July 10—African American children living in socioeconomically disadvantaged neighborhoods are significantly less likely than their Caucasian counterparts in disadvantaged or wealthier areas to receive CPR from a bystander, according to new research in Journal of the American Heart Association, the open-access journal of the American Heart Association/American Stroke Association.
Prior studies have examined bystander CPR rates in adults, but this is the first time racial and socioeconomic factors have been analyzed exclusively in children in the United States.
An estimated 7,000 children suffer cardiac arrests outside the hospital each year, according to American Heart Association statistics.
Investigators at Children’s Hospital of Philadelphia (CHOP) used the Cardiac Arrest Registry to Enhance Survival (CARES) database to examine factors influencing bystander CPR rates for pediatric non-traumatic out of hospital cardiac arrests from 2013–2017.

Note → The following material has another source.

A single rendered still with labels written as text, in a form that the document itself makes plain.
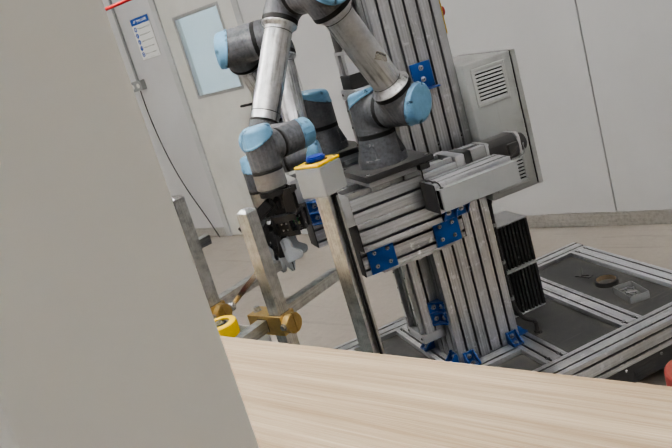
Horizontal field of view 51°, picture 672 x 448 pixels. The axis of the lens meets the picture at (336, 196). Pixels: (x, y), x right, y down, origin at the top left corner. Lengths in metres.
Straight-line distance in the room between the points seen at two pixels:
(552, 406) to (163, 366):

A total of 7,086 cardiac arrests were noted in the CARES catchment area between 2013 and 2017 with 61% occurring in infants, 60% in boys, 31% among white kids, 31% among black kids, 10.5% among Hispanics, 3% other and 24% where ethnicity was unknown.
Among the findings:
Overall, 3,399 children (48%) received bystander CPR.
Compared to white children, bystander CPR was 41% less likely for black kids; 22% less likely for Hispanics and 6% less likely among other ethnic groups.

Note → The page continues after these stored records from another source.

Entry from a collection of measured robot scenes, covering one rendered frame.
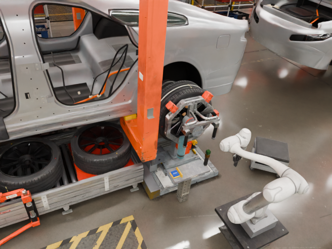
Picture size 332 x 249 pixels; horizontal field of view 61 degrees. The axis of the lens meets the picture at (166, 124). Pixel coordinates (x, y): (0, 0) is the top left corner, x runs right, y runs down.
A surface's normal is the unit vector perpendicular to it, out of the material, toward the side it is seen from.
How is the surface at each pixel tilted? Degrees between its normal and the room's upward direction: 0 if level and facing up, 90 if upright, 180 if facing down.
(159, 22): 90
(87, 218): 0
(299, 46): 89
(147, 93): 90
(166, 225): 0
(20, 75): 88
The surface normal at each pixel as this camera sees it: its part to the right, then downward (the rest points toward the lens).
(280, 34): -0.85, 0.22
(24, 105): 0.44, 0.59
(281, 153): 0.07, -0.79
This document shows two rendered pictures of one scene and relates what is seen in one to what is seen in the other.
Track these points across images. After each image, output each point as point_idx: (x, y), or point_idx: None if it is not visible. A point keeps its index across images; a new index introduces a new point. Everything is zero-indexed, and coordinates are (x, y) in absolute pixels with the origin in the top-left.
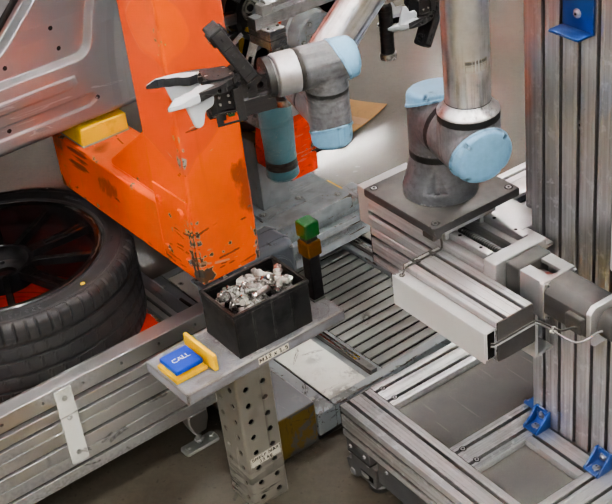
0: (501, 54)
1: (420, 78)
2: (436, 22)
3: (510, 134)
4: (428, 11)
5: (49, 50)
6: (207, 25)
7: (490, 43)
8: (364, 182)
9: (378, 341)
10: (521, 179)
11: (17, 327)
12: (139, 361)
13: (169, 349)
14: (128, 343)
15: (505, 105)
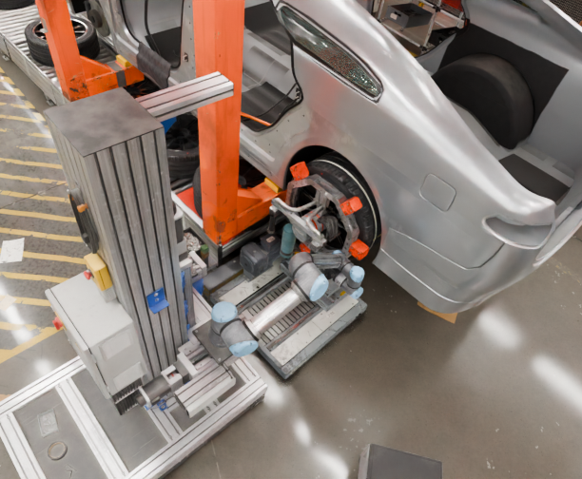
0: (525, 381)
1: (488, 339)
2: (327, 278)
3: (433, 379)
4: (323, 271)
5: (267, 149)
6: None
7: (537, 376)
8: (194, 252)
9: (254, 315)
10: (198, 307)
11: (195, 189)
12: (199, 228)
13: (184, 229)
14: (201, 222)
15: (464, 379)

Black children living in majority black neighborhoods with high unemployment, low education and low median income were almost half as likely to receive bystander CPR compared to white children with rates of (59.7% versus 32.1%).
“We believe this is the first study to describe the possible role of racial and sociodemographic factors in provision of bystander CPR to pediatric cardiac arrest in the United States,” said lead investigator Maryam Naim, M.D., a pediatric cardiac intensive care physician at CHOP.

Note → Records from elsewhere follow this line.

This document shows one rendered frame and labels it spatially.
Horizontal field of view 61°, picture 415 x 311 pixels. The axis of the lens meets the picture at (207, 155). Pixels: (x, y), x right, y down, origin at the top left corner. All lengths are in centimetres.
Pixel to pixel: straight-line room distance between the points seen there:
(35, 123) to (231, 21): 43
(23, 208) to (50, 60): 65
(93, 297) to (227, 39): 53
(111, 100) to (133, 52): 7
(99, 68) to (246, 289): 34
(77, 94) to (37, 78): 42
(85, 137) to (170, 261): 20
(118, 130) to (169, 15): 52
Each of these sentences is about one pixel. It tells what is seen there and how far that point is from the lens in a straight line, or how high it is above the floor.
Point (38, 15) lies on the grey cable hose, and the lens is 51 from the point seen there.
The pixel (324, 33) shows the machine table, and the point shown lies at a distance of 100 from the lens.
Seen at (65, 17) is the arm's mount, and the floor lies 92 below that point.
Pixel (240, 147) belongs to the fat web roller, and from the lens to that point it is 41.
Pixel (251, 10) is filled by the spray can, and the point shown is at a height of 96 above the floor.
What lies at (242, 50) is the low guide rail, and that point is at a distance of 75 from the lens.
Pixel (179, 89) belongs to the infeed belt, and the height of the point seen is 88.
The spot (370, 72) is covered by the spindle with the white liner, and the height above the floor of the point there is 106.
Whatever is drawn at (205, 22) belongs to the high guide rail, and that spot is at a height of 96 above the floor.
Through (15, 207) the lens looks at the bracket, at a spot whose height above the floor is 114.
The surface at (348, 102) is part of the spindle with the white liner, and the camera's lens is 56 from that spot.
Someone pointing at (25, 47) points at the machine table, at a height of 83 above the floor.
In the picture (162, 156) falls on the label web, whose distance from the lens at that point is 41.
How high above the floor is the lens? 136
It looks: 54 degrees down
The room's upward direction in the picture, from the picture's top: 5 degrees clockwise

In 2017, the researchers published initial data from the study, but at that time the reported associations were unclear, noted lead investigator Maryam Naim, MD.
“When analyzing the epidemiology of bystander CPR in children in the United States [in 2017] we found lower bystander CPR rates in black and Hispanic children compared to white children but weren’t sure if this was due entirely to racial disparities or if it was also associated with neighborhood socioeconomic factors like income, employment, and educational status,” said Naim, a pediatric cardiac intensive care physician at CHOP.
These results demonstrate a critical need for focused intervention in low-income, non-white, lower education neighborhoods where targeted CPR training might enhance outcomes in children, Naim said.
“As most bystander CPR is provided by family members, lower response rates are likely due to a lack of CPR training and recognition of cardiac arrests,” she said, noting that teaching CPR to parents before a newborn is released from the hospital, or during pediatrician visits would be good opportunities for such training.
Coauthors are Heather Griffis, Ph.D., Lihai Song, M.S.; Vinay Nadkarni, M.D.; Kimberly Vellano, M.Ph.; Bryan McNally, M.D.; and Rita Burke, Ph.D. Author disclosures are on the manuscript.
The Cardiac Clinical Research Core at CHOP funded the study. The CARES registry was funded by the Centers for Disease Control and Prevention until 2012, and today is funded by the American Heart Association, the American Red Cross, Stryker Corporation and Emory University.